Lines with the string "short" must each be copied from the listing.

═════ Supplied records ═════

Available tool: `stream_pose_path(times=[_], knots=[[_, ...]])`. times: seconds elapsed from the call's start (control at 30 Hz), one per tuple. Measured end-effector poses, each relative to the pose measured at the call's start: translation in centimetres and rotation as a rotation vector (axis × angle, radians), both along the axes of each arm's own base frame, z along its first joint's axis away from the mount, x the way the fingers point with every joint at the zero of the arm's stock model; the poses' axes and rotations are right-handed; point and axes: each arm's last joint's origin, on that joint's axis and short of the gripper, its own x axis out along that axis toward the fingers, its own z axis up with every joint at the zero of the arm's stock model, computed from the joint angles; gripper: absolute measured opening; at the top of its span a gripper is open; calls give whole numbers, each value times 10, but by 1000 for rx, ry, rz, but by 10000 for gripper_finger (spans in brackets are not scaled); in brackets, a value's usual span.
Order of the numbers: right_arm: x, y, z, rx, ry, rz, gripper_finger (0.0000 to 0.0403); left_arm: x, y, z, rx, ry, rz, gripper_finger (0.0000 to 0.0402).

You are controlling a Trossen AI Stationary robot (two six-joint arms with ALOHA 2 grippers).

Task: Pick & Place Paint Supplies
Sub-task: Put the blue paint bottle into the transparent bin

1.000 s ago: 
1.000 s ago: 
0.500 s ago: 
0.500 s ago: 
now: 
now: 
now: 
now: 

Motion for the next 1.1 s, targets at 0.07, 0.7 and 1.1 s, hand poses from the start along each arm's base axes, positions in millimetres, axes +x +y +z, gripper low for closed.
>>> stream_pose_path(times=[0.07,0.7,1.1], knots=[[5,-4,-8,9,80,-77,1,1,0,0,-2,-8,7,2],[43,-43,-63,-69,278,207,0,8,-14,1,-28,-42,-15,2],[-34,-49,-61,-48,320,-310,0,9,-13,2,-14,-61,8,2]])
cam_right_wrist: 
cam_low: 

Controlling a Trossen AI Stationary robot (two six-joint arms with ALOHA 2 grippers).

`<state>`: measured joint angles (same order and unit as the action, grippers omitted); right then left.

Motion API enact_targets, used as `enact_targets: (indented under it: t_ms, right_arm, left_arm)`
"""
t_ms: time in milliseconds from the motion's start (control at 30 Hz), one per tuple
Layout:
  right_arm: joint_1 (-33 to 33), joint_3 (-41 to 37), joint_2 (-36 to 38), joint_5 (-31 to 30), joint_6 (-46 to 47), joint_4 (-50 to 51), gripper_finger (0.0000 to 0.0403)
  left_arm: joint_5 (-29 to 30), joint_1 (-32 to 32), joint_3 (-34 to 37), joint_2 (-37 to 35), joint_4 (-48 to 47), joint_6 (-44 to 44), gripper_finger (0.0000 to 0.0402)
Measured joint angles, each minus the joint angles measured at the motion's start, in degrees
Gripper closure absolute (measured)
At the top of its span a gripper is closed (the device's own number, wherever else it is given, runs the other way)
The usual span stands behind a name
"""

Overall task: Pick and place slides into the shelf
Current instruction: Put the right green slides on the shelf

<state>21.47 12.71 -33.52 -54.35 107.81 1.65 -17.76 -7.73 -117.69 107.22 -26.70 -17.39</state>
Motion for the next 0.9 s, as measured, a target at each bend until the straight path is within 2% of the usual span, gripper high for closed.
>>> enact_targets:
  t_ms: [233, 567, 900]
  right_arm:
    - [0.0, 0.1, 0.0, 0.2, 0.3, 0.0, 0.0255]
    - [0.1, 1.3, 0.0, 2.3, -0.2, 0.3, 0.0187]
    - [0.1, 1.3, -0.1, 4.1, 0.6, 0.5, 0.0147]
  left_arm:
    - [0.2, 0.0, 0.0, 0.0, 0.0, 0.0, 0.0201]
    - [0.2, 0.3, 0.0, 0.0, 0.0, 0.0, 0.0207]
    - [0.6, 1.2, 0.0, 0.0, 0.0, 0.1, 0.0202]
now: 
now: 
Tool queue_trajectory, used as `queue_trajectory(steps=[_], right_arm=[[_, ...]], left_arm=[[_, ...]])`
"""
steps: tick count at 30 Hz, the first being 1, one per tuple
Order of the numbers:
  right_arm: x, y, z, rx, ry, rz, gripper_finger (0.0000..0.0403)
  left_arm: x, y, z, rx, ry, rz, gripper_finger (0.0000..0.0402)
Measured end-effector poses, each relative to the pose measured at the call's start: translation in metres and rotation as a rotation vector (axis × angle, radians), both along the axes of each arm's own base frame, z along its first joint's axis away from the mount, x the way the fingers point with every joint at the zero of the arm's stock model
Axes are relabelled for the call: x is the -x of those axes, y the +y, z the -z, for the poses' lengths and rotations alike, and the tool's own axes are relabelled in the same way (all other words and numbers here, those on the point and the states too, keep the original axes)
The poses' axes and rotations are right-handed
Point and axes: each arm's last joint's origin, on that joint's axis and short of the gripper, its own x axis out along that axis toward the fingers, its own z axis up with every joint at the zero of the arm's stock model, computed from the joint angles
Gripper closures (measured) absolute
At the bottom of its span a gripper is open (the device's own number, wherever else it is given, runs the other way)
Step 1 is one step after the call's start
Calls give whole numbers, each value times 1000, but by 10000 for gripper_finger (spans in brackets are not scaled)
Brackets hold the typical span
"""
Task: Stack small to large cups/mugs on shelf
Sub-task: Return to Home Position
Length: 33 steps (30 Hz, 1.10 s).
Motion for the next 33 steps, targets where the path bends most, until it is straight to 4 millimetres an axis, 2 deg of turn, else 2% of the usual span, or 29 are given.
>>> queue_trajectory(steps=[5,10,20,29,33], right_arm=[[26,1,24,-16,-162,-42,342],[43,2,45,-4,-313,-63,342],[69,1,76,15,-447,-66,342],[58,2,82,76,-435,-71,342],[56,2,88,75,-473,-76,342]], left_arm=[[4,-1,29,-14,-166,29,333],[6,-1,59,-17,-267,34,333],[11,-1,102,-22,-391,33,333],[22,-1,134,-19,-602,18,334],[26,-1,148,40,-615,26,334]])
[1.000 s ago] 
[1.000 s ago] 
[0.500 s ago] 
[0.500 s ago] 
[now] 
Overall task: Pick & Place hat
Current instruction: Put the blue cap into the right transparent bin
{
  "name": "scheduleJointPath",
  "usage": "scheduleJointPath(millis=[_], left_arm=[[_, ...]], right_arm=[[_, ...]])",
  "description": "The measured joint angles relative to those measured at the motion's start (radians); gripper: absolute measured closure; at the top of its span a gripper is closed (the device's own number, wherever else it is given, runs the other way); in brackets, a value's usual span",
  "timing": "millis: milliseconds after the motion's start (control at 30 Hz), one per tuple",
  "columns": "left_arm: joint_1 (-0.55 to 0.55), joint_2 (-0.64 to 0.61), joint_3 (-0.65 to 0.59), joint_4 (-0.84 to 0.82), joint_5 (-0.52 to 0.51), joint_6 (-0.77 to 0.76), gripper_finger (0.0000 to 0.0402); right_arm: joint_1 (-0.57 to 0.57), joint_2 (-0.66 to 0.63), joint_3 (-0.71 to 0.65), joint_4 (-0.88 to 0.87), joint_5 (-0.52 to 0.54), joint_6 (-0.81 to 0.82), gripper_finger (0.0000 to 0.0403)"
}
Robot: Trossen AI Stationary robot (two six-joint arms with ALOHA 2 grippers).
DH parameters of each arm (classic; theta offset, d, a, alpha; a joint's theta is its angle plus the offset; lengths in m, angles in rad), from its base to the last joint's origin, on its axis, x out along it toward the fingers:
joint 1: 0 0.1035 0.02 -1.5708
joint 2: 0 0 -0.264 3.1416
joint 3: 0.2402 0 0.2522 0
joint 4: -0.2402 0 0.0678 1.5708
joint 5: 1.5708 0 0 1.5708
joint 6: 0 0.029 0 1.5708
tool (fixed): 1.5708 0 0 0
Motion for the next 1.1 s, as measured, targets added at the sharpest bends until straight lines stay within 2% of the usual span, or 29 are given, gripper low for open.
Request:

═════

• [Solution to this exercise]:
Available tool: `stream_pose_path(times=[_], knots=[[_, ...]])`. times: seconds elapsed from the call's start (control at 30 Hz), one per tuple. Measured end-effector poses, each relative to the pose measured at the call's start: translation in centimetres and rotation as a rotation vector (axis × angle, radians), both along the axes of each arm's own base frame, z along its first joint's axis away from the mount, x the way the fingers point with every joint at the zero of the arm's stock model; the poses' axes and rotations are right-handed; point and axes: each arm's last joint's origin, on that joint's axis and short of the gripper, its own x axis out along that axis toward the fingers, its own z axis up with every joint at the zero of the arm's stock model, computed from the joint angles; gripper: absolute measured opening; at the top of its span a gripper is open; calls give whole numbers, each value times 10, but by 1000 for rx, ry, rz, but by 10000 for gripper_finger (spans in brackets are not scaled); in brackets, a value's usual span.
Point and axes: each arm's last joint's origin, on that joint's axis and short of the gripper, its own x axis out along that axis toward the fingers, its own z axis up with every joint at the zero of the arm's stock model, computed from the joint angles

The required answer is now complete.